La cama feliz

Antes de él su cama estaba enferma. Le faltaban besos, le sobraba falsa calma. Permanecía, la cama, siempre quieta, saturada de recuerdos grises, de palabras enquistadas, de expectación defraudada.

Pero ahora algo se movía entre las sábanas. Se oían risas que nacían de los pliegues de la tela de algodón blanco. Hasta podía distinguirse claramente la sonrisa de la almohada, que era capaz de contagiar a su pelo, a sus orejas y a sus pestañas mientras dormía. Y así, entre respiraciones acompasadas, todos sonreían a la par hasta que llegaba el amanecer. ¡Era tan bonito de ver!

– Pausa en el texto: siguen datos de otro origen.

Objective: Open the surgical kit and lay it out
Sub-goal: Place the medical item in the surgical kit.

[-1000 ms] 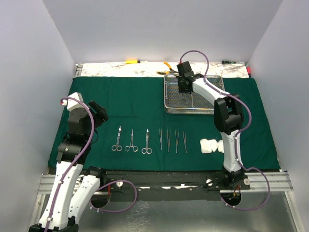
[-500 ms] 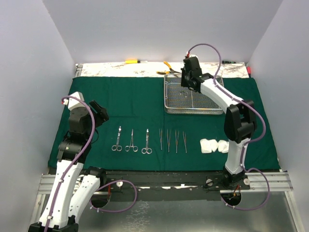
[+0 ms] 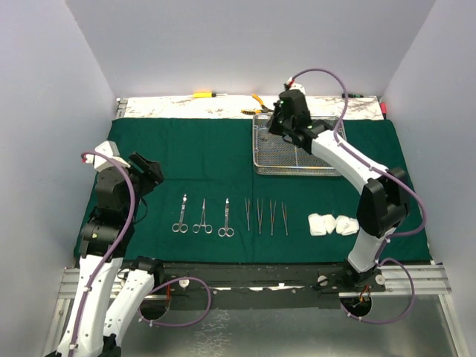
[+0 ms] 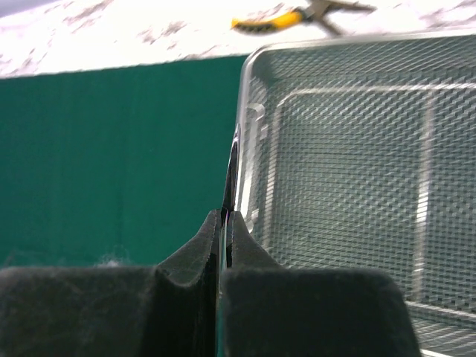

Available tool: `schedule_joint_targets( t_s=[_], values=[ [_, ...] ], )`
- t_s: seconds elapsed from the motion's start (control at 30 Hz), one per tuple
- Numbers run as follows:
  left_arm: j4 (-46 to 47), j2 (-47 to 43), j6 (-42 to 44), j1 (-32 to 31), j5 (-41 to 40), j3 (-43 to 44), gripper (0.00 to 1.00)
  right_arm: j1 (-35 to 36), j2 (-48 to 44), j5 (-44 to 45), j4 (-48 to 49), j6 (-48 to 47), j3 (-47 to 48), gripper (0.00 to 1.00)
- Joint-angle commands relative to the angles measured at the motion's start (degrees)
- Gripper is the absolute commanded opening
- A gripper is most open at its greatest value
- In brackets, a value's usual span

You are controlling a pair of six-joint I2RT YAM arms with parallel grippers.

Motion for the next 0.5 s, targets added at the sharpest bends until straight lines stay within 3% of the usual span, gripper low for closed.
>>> schedule_joint_targets(
  t_s=[0.0,0.2,0.47],
  values=[
    [-3.3,-1.7,-3.0,-0.2,-1.6,2.3,0.66,6.1,-2.7,-1.3,2.9,7.9,-2.5,0.01],
    [-6.2,-3.8,-4.9,-0.2,-3.5,3.1,0.66,16.3,-1.0,2.3,7.0,17.6,-4.2,0.01],
    [-14.0,-6.1,-5.4,-0.2,-8.3,7.0,0.66,28.8,10.0,2.7,11.7,30.3,1.0,0.01]
  ],
)
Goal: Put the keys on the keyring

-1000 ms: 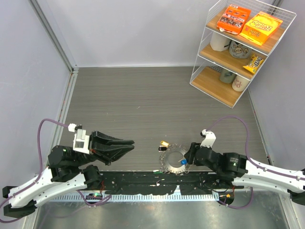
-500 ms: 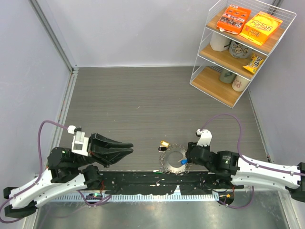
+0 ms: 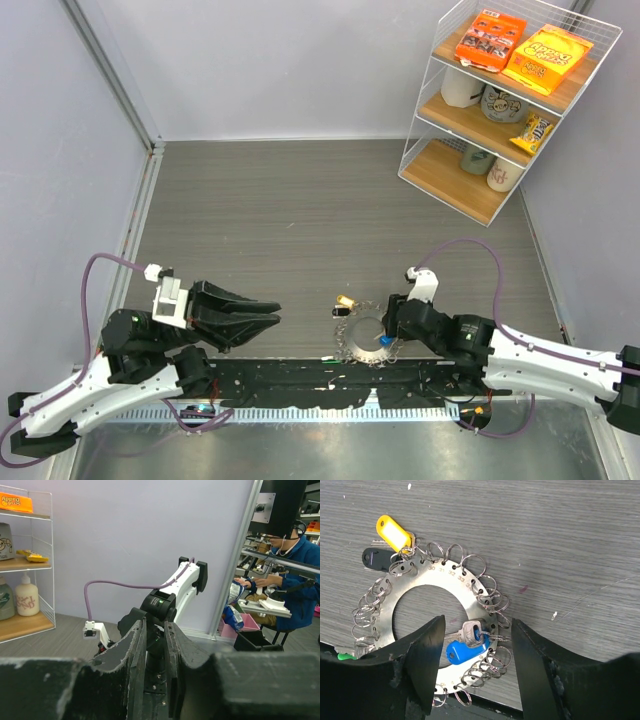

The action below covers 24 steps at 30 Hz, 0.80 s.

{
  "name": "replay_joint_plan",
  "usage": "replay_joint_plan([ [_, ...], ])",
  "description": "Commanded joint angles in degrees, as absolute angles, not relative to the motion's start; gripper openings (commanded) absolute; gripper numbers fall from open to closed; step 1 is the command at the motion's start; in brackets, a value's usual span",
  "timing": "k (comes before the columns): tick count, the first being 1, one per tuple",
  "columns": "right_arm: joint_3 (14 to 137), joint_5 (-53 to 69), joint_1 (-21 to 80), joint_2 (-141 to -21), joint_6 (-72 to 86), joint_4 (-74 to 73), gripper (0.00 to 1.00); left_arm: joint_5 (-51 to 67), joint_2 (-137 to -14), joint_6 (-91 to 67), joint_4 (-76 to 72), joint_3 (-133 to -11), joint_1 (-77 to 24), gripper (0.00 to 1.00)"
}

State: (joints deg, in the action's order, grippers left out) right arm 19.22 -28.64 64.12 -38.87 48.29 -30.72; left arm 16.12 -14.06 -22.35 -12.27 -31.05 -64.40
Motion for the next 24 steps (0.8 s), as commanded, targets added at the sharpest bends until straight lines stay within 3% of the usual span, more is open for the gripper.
replay_joint_plan([
  [1,18.5,-26.5,64.0,-40.5,48.8,-27.9,0.6,17.0,-13.6,-23.0,-14.6,-30.9,-64.3,0.26],
  [13,14.9,-22.3,64.0,-36.6,52.9,-28.6,0.58,17.4,-14.1,-23.1,-14.7,-31.0,-64.3,0.27],
  [24,14.2,-21.3,64.0,-35.1,53.7,-30.0,0.49,17.6,-14.4,-23.4,-15.3,-31.0,-64.3,0.27],
])
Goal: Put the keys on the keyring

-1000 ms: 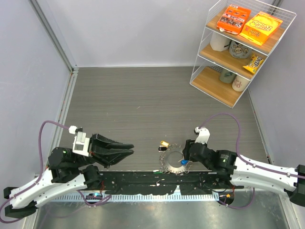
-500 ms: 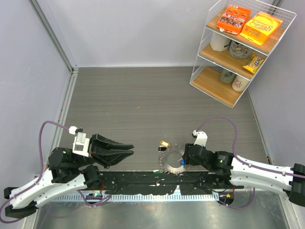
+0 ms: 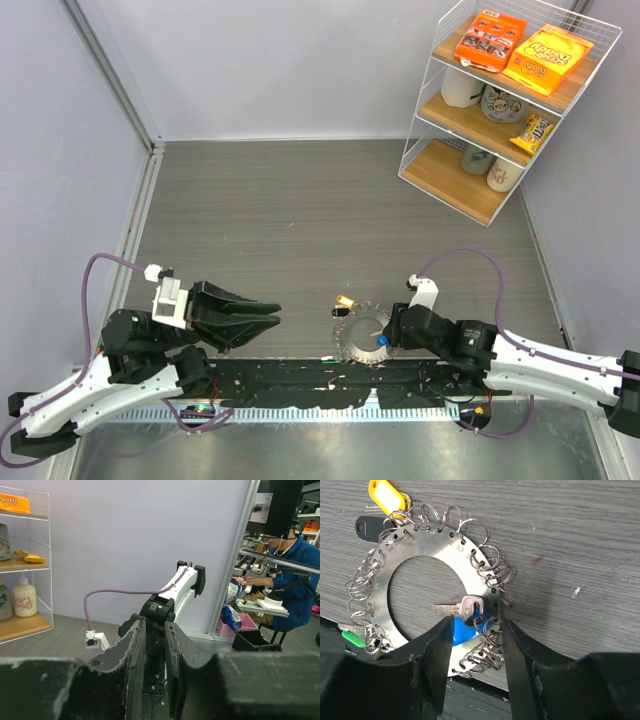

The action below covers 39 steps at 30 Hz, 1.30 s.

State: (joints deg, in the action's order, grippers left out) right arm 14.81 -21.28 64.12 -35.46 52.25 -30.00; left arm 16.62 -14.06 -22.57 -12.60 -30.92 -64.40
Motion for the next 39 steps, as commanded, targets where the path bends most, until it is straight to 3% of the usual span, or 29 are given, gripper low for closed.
replay_joint_plan([
  [1,14.2,-21.3,64.1,-35.2,54.0,-29.9,0.48,17.6,-14.4,-23.4,-15.2,-31.0,-64.3,0.27],
  [9,13.9,-22.1,64.1,-36.9,55.6,-30.8,0.47,18.0,-15.0,-23.5,-15.4,-31.4,-64.3,0.28],
  [22,14.0,-22.5,64.2,-35.5,55.6,-30.8,0.06,17.8,-14.9,-23.3,-15.5,-31.3,-64.4,0.28],
  [32,21.8,-21.6,64.9,-34.7,49.2,-31.0,0.06,18.1,-15.3,-24.1,-15.3,-32.0,-64.3,0.28],
  [39,31.3,-12.0,65.0,-31.6,36.8,-26.4,0.06,19.1,-15.9,-24.4,-14.9,-34.2,-64.3,0.28],
])
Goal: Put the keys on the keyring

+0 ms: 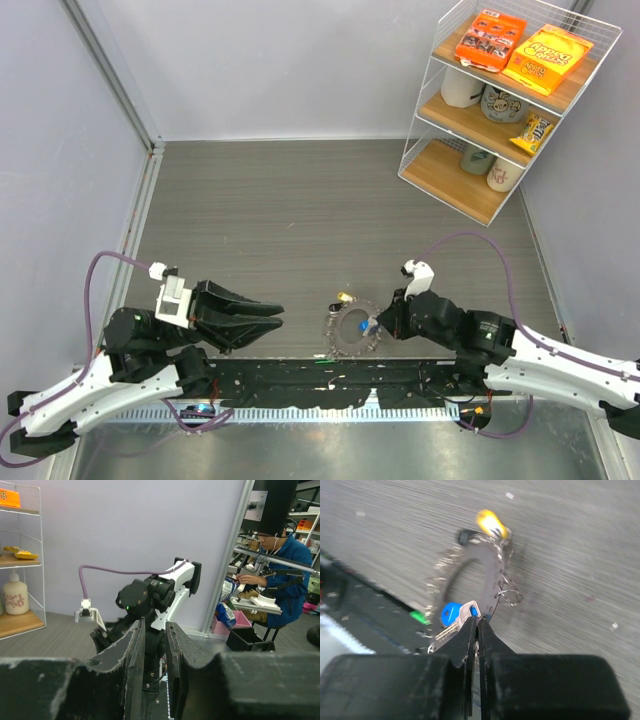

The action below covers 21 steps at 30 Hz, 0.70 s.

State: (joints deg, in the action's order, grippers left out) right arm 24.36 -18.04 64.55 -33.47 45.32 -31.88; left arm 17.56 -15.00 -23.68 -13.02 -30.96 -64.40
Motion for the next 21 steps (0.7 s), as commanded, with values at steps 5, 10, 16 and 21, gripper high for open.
replay_joint_plan([
  [5,40.0,-3.1,65.0,-34.5,30.4,-27.1,0.06,21.3,-17.3,-24.7,-15.0,-36.3,-64.3,0.29],
  [10,49.4,5.6,65.0,-40.1,25.1,-28.2,0.06,25.0,-20.6,-25.0,-15.2,-38.4,-64.3,0.29],
  [16,59.0,11.0,65.0,-43.3,20.2,-31.3,0.06,25.7,-24.8,-25.4,-14.9,-39.0,-64.3,0.34],
  [21,66.3,11.9,65.0,-45.2,15.7,-35.4,0.06,21.2,-24.8,-26.7,-14.2,-37.8,-64.3,0.46],
])
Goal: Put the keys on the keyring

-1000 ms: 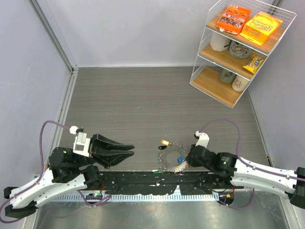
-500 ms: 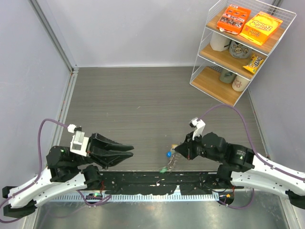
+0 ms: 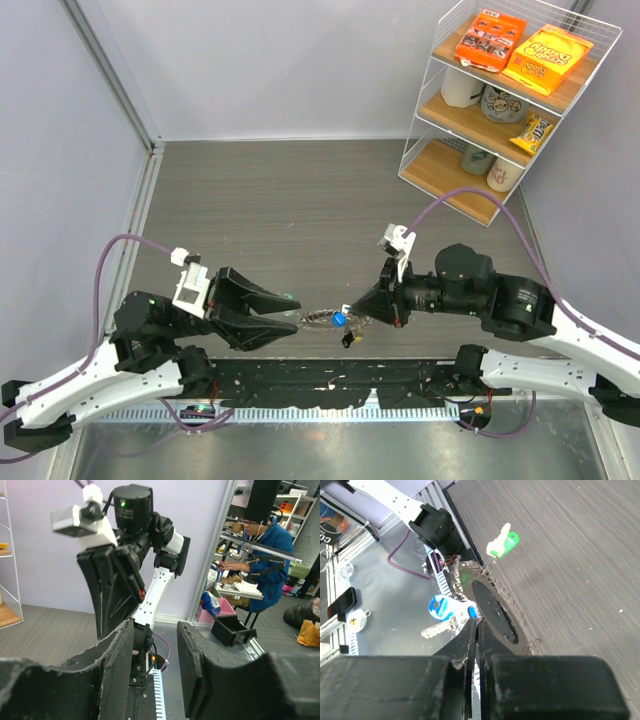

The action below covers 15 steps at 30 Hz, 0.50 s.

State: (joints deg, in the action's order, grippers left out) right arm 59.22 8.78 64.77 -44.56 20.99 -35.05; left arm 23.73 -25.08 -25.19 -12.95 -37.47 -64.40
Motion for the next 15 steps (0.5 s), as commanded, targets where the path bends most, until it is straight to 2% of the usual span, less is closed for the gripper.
replay_joint_plan([
  [1,67.3,12.3,65.0,-46.0,15.3,-35.8,0.06,20.5,-24.9,-27.2,-14.2,-37.6,-64.4,0.49],
  [4,70.8,13.0,65.0,-47.4,13.5,-36.1,0.06,19.6,-25.6,-29.9,-14.7,-37.8,-64.4,0.53],
  [15,77.6,12.8,65.1,-49.8,11.3,-38.2,0.06,23.6,-34.0,-39.8,-14.1,-41.0,-64.3,0.56],
])
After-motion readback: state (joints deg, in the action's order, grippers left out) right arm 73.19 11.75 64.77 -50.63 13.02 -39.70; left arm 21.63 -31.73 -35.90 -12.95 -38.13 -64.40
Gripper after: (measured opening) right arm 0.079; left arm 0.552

En su nueva vieja cama, su cuerpo siempre sentía el calor que él dejaba al marcharse, porque cada vez que se iba, se quedaba un poco. Y aunque ni ella, ni la cama, ni las patas de madera, ni los muelles del colchón ni las plumas del edredón pudieran saber de ninguna manera si de verdad él volvería, había algo en su existencia, en el peso de su cuerpo al lado de ella, que era atemporal, que la acompañaba independientemente de cualquier reloj. Desde entonces, desde allí y hasta siempre.

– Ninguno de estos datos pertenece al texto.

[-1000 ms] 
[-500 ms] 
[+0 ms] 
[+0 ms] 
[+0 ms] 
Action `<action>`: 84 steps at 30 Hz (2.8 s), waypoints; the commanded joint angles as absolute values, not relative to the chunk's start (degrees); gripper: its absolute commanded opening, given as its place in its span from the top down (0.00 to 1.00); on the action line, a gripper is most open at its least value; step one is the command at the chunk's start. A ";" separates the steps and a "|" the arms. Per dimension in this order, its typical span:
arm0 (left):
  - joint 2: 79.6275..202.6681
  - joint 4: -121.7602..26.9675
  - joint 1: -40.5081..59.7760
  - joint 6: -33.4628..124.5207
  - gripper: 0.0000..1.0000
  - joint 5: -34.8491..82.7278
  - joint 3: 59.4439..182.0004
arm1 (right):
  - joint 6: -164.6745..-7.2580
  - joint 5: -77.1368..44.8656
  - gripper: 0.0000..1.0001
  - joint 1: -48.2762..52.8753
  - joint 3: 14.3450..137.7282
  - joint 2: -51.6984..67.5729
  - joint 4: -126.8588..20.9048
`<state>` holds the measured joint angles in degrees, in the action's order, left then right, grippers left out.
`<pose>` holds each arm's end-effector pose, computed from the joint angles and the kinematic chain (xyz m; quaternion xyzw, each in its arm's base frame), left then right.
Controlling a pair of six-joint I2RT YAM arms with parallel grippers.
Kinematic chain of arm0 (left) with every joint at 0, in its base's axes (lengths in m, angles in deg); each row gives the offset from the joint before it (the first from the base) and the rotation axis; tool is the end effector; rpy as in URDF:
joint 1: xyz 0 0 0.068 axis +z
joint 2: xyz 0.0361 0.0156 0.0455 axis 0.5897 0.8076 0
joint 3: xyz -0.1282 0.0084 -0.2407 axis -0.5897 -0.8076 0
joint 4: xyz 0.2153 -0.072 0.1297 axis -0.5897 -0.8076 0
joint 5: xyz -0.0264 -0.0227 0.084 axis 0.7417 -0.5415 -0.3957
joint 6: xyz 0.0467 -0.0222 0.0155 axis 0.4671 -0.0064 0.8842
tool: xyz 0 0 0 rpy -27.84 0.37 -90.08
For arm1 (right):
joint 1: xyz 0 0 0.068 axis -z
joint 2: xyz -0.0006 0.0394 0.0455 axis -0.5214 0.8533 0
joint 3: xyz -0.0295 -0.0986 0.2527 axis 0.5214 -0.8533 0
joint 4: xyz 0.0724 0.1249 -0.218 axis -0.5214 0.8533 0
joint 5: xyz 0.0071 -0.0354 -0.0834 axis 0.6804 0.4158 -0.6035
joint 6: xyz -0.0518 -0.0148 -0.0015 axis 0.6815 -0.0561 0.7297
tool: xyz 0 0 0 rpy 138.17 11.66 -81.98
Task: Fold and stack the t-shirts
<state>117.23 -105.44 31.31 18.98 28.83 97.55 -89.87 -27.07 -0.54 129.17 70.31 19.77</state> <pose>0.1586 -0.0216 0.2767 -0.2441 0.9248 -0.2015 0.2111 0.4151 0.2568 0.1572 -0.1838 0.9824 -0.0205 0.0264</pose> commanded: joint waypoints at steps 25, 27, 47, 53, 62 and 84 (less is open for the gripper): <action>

Había algo, y su cama lo sabía bien, algo en sus pestañas que le vendía paz a precio de besos y caricias de esas que no cuesta imaginar que curan más que el tiempo. Él era, y su cama no lo ignoraba, luz tranquila y piel de sol. Y por eso la cama entera, antes yerma y triste, ahora estaba tan viva que algunas mañanas se despertaba antes que ella para impulsarla. Para hacerla volar hacia un nuevo día en el que cualquier cosa podía pasar. En el que reconciliarse con el vértigo era la única y la más dulce de las salidas.